Your assignment: Take each line of the material that includes "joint" and copy it.
-.-.-
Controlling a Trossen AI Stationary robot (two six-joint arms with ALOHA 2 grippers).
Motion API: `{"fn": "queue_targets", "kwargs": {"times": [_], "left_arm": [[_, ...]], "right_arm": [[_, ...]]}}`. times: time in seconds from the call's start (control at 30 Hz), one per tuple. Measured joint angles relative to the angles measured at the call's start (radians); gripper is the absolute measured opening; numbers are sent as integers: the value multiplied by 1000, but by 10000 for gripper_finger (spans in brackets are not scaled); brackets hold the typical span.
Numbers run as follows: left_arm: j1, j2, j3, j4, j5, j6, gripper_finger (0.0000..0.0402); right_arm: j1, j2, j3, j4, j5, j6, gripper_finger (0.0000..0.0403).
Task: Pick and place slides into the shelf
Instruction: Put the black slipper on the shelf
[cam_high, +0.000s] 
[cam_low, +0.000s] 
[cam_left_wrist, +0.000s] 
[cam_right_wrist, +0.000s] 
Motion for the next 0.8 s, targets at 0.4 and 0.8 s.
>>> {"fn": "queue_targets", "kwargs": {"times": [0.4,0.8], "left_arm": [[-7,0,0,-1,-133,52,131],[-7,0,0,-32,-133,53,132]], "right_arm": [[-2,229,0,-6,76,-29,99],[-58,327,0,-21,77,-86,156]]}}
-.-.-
Answer box:
Controlling a Trossen AI Stationary robot (two six-joint arms with ALOHA 2 grippers).
Motion API: `{"fn": "queue_targets", "kwargs": {"times": [_], "left_arm": [[_, ...]], "right_arm": [[_, ...]]}}`. times: time in seconds from the call's start (control at 30 Hz), one per tuple. Measured joint angles relative to the angles measured at the call's start (radians); gripper is the absolute measured opening; numbers are sent as integers: the value multiplied by 1000, but by 10000 for gripper_finger (spans in brackets are not scaled); brackets hold the typical span.

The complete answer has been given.